Tenho cá pra mim que o movimento feminino organizado contra aquele cujo nome não se diz em casa de família nem na frente de crianças se insere no processo mais amplo e profundo de ascensão das mulheres ao poder. Vem de longe, se desenvolve com a força e a determinação, não apenas irriga o solo, mas sobretudo finca raízes que já formam a base sobre a qual caminhamos todos. Os avanços são notáveis, apesar da resistência masculina que vem desde a figura do homem das cavernas puxando a mulher pelos cabelos até o feminicídio diário nas periferias e nos bairros ricos das maiores cidades.
Não creio que seja o acaso o responsável pela candidatura de um capitão e um general do exército, como tampouco acho suas declarações resultantes do temperamento explosivo e da ignorância. A liderança nas pesquisas eleitorais reflete a parcela da sociedade descrente da política, que enxerga na farda militar a saída para a roubalheira e a bandalha nacional. Não defendem a volta da ditadura, exatamente, mas querem a velha ordem, com cada no seu lugar, a mulher, o negro, o índio, as minorias em geral. No uísque semanal com os confrades do Clube Militar, o vice general deve chamar gay de invertido e paraíba, mulher de piranha e qualquer jovem de maconheiro. Os rótulos demoram muito tempo para sair.
Na minha opinião, o movimento feminino, portanto, não é contra o capitão e o general, não é nada pessoal, embora visto assim do alto sugira o oposto. O grito é contra o retrocesso representado pela dupla, a volta ao atraso do qual as mulheres vêm se livrando a duríssimas penas e que ameaça desabar sobre todas, se possível com revogação da Lei Maria da Penha, extinção das delegacias de atendimento específico, da licença maternidade e do direito ao voto. Nada é impossível a esses homens da elite fardada, togada, de terno ou de jaleco. O “Elenão!” é o resumo, o carimbo, o grito de protesto e o apelo geral pelo boicote ao retrocesso mais óbvio.
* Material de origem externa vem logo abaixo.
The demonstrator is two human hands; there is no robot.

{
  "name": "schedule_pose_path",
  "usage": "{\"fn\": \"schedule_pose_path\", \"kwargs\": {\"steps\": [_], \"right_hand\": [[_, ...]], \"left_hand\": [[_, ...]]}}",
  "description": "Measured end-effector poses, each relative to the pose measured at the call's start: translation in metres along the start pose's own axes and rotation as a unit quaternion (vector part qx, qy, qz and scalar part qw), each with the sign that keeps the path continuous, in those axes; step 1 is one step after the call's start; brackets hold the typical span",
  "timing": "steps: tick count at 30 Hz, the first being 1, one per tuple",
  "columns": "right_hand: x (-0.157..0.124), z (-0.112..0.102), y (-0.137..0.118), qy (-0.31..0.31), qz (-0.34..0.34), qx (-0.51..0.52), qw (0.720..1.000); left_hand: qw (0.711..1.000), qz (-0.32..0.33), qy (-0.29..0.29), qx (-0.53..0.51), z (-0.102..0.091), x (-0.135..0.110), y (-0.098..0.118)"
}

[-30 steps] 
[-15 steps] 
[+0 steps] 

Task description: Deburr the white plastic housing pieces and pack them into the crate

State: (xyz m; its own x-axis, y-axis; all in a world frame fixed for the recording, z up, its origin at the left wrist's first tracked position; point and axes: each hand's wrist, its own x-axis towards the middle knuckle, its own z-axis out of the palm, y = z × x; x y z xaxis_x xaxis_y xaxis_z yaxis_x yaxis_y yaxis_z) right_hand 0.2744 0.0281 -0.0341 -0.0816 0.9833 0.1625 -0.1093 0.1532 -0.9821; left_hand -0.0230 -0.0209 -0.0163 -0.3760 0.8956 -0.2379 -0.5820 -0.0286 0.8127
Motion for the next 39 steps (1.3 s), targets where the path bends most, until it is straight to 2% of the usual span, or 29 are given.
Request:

Ainda neste prisma, a vice Manuela d’Ávila é a presença mais relevante entre as mulheres integrantes das chapas concorrentes, de Sonia Guajajara e Marina a Katia Abreu, sem esquecer a governanta dos pampas Ana Amélia. É Manuela quem personifica o repúdio mais radical aos militares nas urnas e é também por isto a que sofre os ataques machistas mais rasteiros e grosseiros, muitos comentados pela própria em vídeos para seu canal no youtube.
Por outro lado, na mesma proporção que amplia seu espaço, mulheres são vítimas preferenciais em sociedades como a nossa, em que general rotula família sem pai ou avô como “fábrica de elementos desajustados” e considera africanos em geral “mulambada”. Qual a situação social da mulher africana segundo esses conceitos não sei, mas esta mentalidade, repassada de geração a geração, explica muito por que na nossa sociedade não se ouve o pranto e o ranger de dentes das mães da favela que perdem filhos todo santo dia para a violência institucional banalizada.
Explica por que não causa indignação a supressão das conquistas trabalhistas e sociais das mulheres retiradas há poucos anos da escravidão do serviço doméstico na casa grande. Por que, apesar de ter chegado à presidência da república, a brasileira continua vítima preferencial da violência institucional e institucionalizada, banalizada, aceita e defendida por adeptos do discurso daquele cuja presença assusta e causa arrepios.